• [Goal of the exercise]:
The answer should be one number: the count of lines in the listing below with "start" in them.

________

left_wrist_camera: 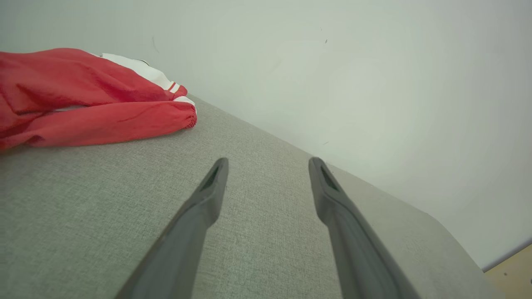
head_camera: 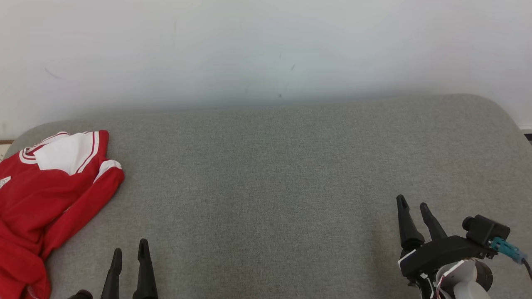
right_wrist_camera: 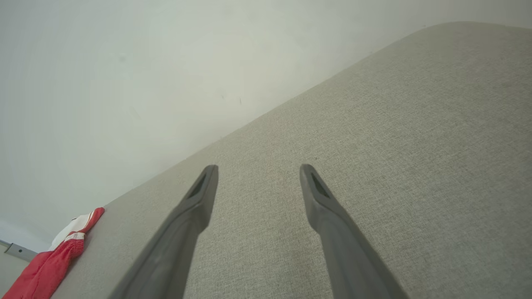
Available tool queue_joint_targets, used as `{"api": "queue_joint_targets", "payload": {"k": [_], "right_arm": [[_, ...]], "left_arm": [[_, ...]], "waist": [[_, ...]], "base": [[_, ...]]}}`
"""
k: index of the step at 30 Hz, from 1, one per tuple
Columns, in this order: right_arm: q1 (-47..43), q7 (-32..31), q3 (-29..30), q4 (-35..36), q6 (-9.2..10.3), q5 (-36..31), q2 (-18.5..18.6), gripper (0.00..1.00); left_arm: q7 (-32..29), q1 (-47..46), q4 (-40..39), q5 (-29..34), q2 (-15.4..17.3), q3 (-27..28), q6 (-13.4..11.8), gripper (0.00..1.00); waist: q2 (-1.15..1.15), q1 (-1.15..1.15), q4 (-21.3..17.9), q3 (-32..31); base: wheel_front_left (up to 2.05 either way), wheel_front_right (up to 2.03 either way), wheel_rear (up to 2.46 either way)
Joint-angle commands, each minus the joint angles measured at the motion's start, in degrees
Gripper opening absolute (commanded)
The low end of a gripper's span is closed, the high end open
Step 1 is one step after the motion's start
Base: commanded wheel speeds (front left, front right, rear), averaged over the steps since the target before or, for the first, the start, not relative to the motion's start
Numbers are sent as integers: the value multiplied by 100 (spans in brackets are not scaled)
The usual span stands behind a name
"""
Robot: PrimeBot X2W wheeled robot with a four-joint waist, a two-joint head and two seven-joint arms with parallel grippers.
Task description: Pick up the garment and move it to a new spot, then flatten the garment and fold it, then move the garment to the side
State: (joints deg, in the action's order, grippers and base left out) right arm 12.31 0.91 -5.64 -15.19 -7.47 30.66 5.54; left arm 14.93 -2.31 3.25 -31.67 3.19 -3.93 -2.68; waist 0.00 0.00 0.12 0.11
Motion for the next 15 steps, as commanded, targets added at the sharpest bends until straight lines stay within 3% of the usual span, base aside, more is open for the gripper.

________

• [Task output]:
3